#ubuntu-eg 2011-01-03
<Aswany> hey all
<Aswany> I'm new to ubuntu and wanna get some links to lessons in terminal commands and how I can mannage the whole system using tha magic window
#ubuntu-eg 2011-01-05
<Yaron-Heb> Hey guys, an Arab related bug was marked as invalid in Launchpad, I'd be glad if anyone here will take a look at it: https://bugs.launchpad.net/ubuntu-website/+bug/275971
<lubotu3> Ubuntu bug 275971 in Ubuntu Website "Ubuntu Local support - Arabic Language" [Undecided,Invalid]
#ubuntu-eg 2011-01-06
<kim0> um, anyone interested to resolve that bug up there
<kim0> For some reason I am :)
<thelinuxer> kim0: which bug ?
<kim0> um
<kim0> 23:12 < Yaron-Heb> Hey guys, an Arab related bug was marked as invalid in Launchpad, I'd be glad if anyone here will take a look at it: https://bugs.launchpad.net/ubuntu-website/+bug/275971
<lubotu3> Ubuntu bug 275971 in Ubuntu Website "Ubuntu Local support - Arabic Language" [Undecided,Invalid]
<kim0> basically official "Arabic" language support
<kim0> is listed under the Israeli team
<kim0> they don't really want it and have voiced they don't support Arabic
<kim0> there's this #ubuntu-arabic
<kim0> which seems a bit dead
<daker> yeah
<kim0> the website maintainer (m nuzum) refused to link their website
<daker> event the website
<daker> even*
<kim0> http://ubuntu-arabic.org/
<kim0> since it looks as you can see
<kim0> I think it makes sense to have a generic language based irc channel
<kim0> so can someone step up .. help make the ubunt-arabic website make more sense (it could just be one page that makes sense, no need for complexity)

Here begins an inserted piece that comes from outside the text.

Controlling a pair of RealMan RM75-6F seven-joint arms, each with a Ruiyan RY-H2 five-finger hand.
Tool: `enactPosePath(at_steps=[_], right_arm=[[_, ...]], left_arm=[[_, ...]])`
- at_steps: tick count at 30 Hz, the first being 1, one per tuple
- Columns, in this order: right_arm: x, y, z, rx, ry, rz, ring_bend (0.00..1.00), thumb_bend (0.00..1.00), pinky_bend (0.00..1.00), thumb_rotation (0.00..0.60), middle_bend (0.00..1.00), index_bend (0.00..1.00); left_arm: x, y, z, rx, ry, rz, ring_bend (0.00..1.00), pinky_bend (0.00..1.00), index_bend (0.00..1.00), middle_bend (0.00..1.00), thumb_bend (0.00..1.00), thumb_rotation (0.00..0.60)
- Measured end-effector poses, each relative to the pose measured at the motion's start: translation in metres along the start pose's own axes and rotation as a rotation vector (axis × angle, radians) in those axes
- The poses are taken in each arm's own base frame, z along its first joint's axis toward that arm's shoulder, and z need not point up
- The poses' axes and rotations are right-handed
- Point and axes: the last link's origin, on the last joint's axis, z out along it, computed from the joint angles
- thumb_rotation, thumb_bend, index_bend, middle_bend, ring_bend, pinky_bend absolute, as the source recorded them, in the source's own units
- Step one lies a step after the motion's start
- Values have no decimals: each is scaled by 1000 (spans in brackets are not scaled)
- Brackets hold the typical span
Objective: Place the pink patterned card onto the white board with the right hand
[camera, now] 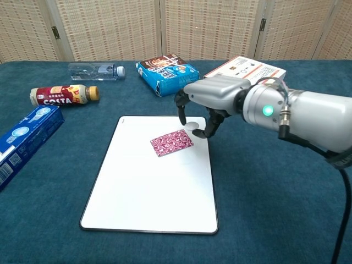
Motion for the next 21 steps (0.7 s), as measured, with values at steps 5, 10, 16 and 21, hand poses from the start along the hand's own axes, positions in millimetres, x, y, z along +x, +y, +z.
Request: enactPosePath(at_steps=[5, 10, 16, 21], right_arm=[[-1, -12, 18, -4, -22, -28, 9, 438, 0, 600, 155, 454], [-7, -17, 27, -16, -49, -39, 13, 439, 0, 600, 154, 454], [-10, -21, 33, -19, -59, -40, 14, 438, 0, 600, 152, 442], [-10, -22, 34, -17, -60, -33, 21, 439, 0, 600, 145, 281]], left_arm=[[0, -3, -1, 8, -1, 1, 115, 0, 284, 148, 274, 600], [-1, -4, -1, 10, -5, 1, 115, 0, 284, 148, 274, 600], [-1, -4, -1, 10, -7, 0, 114, 0, 283, 148, 273, 600], [-1, -5, -1, 11, -7, 0, 115, 0, 283, 148, 274, 600]])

<kim0> then we can apply to regain official Arabic language support
<daker> the domain is parked
<kim0> daker: is it unbought ? or bought with no website behind it
<daker> kim0, it's for sale
<daker> kim0, i don't the problem is the website
<daker> all arabic can be listed there
<daker> arabic teams*
<daker> kim0, here http://www.ubuntu.com/support/community/locallanguage
<kim0> That is something I thought about as well
 * kim0 checking it out
<daker> Arabic as a categorie
<kim0> daker: same thing .. it's Israel again
<daker> yeah i know
<daker> my solution is to have Arabic
<thelinuxer> hmm
<kim0> Actually, if we have a way to get a list of all arabic speaking loco teams ..

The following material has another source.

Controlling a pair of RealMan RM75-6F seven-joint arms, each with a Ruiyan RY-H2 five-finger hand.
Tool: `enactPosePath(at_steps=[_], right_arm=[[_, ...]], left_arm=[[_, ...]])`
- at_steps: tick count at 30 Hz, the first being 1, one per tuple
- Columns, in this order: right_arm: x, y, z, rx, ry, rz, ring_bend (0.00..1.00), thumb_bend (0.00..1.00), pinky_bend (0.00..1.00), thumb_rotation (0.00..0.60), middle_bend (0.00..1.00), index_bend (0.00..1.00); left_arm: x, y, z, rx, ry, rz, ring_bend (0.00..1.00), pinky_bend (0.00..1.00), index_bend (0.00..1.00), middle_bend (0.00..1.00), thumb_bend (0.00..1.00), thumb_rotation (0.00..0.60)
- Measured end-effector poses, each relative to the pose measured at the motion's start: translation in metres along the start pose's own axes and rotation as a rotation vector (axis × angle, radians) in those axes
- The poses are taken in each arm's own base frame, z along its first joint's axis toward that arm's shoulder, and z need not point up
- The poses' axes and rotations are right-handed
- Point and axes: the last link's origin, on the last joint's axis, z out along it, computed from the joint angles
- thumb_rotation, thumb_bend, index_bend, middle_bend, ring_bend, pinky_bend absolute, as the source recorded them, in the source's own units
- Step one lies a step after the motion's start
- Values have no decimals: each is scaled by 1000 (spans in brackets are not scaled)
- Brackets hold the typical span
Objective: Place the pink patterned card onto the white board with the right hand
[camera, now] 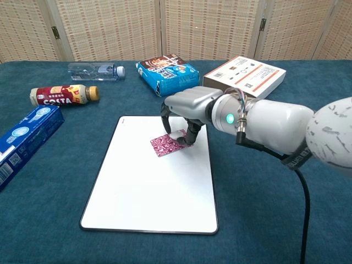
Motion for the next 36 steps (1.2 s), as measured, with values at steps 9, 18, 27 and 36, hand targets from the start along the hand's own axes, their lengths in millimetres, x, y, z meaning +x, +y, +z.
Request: enactPosePath(at_steps=[9, 18, 27, 36], right_arm=[[7, 16, -11, -21, 35, 47, 23, 439, 0, 600, 144, 154], [12, 73, -67, -134, 108, 80, 75, 438, 0, 600, 170, 154], [-2, 147, -167, -310, 223, 133, 84, 439, 0, 600, 183, 154], [-29, 179, -261, -474, 298, 241, 79, 438, 0, 600, 183, 154]], left_arm=[[0, 2, 2, -7, 2, -2, 114, 0, 283, 148, 273, 600], [2, 4, 7, -12, 13, -7, 115, 0, 281, 148, 274, 600], [6, 16, 16, -45, 32, -10, 115, 0, 275, 148, 274, 600], [5, 30, 21, -63, 35, -8, 115, 0, 268, 148, 274, 600]])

<kim0> we can just list them all
<daker> ya
<kim0> daker: can we have that list :)
<thelinuxer> i am little bit confused
<daker> sure
<kim0> thelinuxer: why ?
<thelinuxer> confused about what needs to be done to solve the problem :)
<kim0> Yeah kinda me too
<thelinuxer> and y Arabic is listed under the il team
<thelinuxer> that makes no sense
<kim0> either we all "agree" on a new channel for generic Arabic support
<thelinuxer> and also can we just change the wiki page
<kim0> or we list all available arabic speaking loco teams (probably easier)
<kim0> no idea who imagined .il support arabic
<kim0> however whoever listed that was far sighted :)
<thelinuxer> lol
<kim0> hehee
<thelinuxer> i guess we should create a section in this page with all Arabic teams. right ?
<thelinuxer> like what's done for spanish
<kim0> yeah something like that
<kim0> except that it's also in another place
<thelinuxer> where ?
<kim0> nvm
<thelinuxer> kim0: i feel stupid :D
<kim0> thelinuxer: not really .. it's my mistake
<kim0> thelinuxer: when u said can't we just edit the wiki
<kim0> I imagined it was listed on the wiki + ubunt.com ..
<kim0> I think it's just ubuntu.com
<thelinuxer> ah
<thelinuxer> la2 my bad keda b2a
<kim0> anyway .. let's get a list of arabic speaking teams
<thelinuxer> this is not a wiki page aslan
<thelinuxer> cool it should take much time
<kim0> daker the genie .. Are you trying to get that ?
<thelinuxer> daker: r u on it ?
<daker> kim0, thelinuxer ya
<kim0> awesome!
<thelinuxer> daker: cool
<kim0> this man is made of pure awesomeness
<thelinuxer> :)
<kim0> thelinuxer: are you familiar with someone called Islam Hassan
<thelinuxer> kim0: no, who is he ?
<thelinuxer> of course momken akoon 3arfo we neseet :D
<kim0> thelinuxer: Yeah, tell me about it .. I have a fish memory :)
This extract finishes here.